Due to the success of the documentary the team is greenlit for 6 new episodes airing this year
Beyond the Haunting is a team of paranormal investigators who include Kelly Ireland (left), Corine Carey and Leanne Sallenback. Their documentary, Haunted Gold Rush, won the Tourism BC Innovation award as part of the 2023 BC Tourism and Hospitality awards. (Photo submitted)

A local documentary, Haunted Gold Rush, took home the Tourism BC Innovation Award March 2.

The two-part series, which aired on T+E Totally Entertaining TV during Halloween weekend last year, was recognized at the 2023 BC Tourism and Hospitality awards presentation. The series explored whether ghosts of the Cariboo Gold Rush haunt the area.

Leanne Sallenback, Corine Carey and Kelly Ireland filmed the documentary as they travelled through the Fraser Canyon and along B.C.’s historic Gold Rush trail looking for answers.

“Due to the success of Haunted Gold Rush the team is greenlit for six new episodes airing this year on T+E and HauntTV in the US, Canada, Australia and the UK,” Sallenback said in an email.

The awards are an annual event put on by the BC Hotel Association and Tourism Association of BC.

The purpose behind them is to recognize and celebrate excellence, leadership, and innovation within BC’s tourism and hospitality industry, showcasing the province’s most exceptional leaders and positive change-makers.

The team acknowledged executive producers Sean De Vries and Stephen Sawchuk, of Small Army Entertainment, and the entire production team for their work on the documentary.
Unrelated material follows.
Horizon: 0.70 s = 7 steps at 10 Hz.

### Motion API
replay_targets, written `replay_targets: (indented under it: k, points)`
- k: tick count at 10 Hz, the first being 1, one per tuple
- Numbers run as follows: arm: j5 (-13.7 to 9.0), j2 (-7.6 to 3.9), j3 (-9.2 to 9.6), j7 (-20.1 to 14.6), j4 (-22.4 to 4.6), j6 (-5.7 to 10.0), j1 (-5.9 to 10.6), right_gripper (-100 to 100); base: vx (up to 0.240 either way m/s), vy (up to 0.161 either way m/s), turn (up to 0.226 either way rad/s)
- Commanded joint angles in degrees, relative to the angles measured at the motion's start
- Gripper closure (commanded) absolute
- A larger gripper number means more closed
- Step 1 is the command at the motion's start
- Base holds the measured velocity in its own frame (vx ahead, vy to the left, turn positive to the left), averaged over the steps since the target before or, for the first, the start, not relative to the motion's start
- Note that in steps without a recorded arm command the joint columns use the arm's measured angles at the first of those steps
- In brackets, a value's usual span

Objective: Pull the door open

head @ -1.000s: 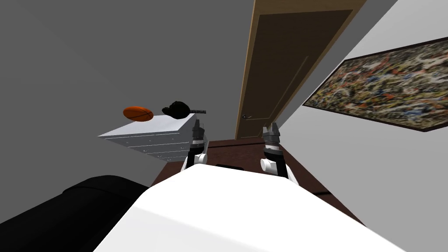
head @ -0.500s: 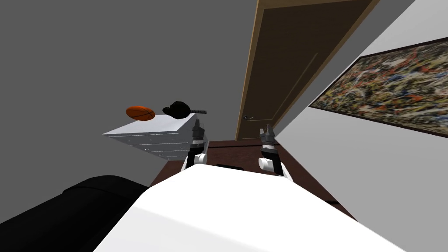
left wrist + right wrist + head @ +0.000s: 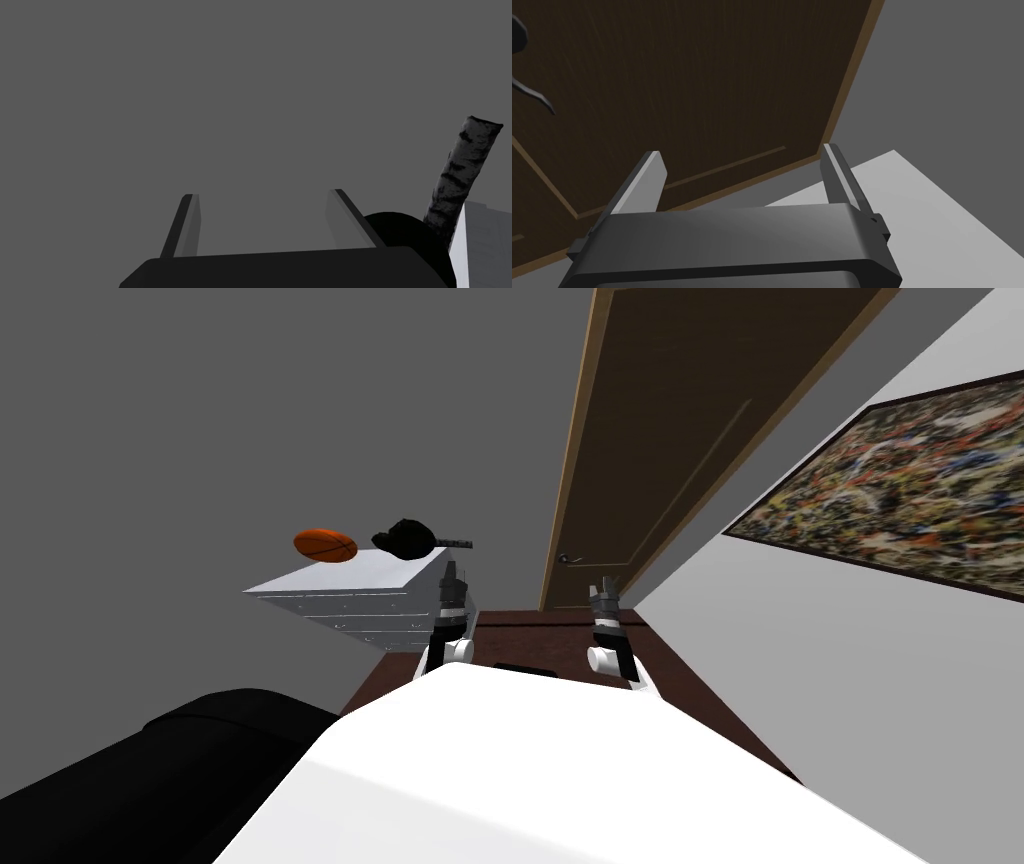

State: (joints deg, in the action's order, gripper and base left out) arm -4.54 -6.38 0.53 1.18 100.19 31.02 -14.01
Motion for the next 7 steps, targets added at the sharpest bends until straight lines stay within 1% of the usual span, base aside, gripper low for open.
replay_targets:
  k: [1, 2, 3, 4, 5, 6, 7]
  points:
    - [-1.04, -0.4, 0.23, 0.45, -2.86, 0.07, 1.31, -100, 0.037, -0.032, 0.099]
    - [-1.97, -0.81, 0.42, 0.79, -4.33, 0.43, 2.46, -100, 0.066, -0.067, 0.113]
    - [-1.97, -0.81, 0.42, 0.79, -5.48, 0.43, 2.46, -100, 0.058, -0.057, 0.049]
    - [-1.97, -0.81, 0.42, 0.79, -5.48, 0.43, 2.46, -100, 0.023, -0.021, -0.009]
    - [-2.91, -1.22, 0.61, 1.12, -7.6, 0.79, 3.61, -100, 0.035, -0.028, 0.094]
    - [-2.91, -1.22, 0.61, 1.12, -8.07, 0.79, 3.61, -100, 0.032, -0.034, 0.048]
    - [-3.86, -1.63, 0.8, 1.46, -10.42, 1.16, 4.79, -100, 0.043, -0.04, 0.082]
When the documentary first aired, Ireland said having a film crew from the production company along for the ride made the trip extra special. They usually film their encounters themselves. Bringing a crew added a fun new dimension to their explorations.

Sallenback also gave credit to T+E and Blue Ant Media. The latter is a privately held content producer, distributor and TV channel operator.

Haunted Gold Rush originally came about when people contacted the team asking them to visit the region.

“In the Fraser Canyon, with the floods, fires and the pandemic, there’s been an unearthing of paranormal activity,” Sallenback told Free Press in October. “We were called to specific areas to experience what people were seeing, so it wasn’t your typical girls’ road trip. We looked at history through a paranormal lens.”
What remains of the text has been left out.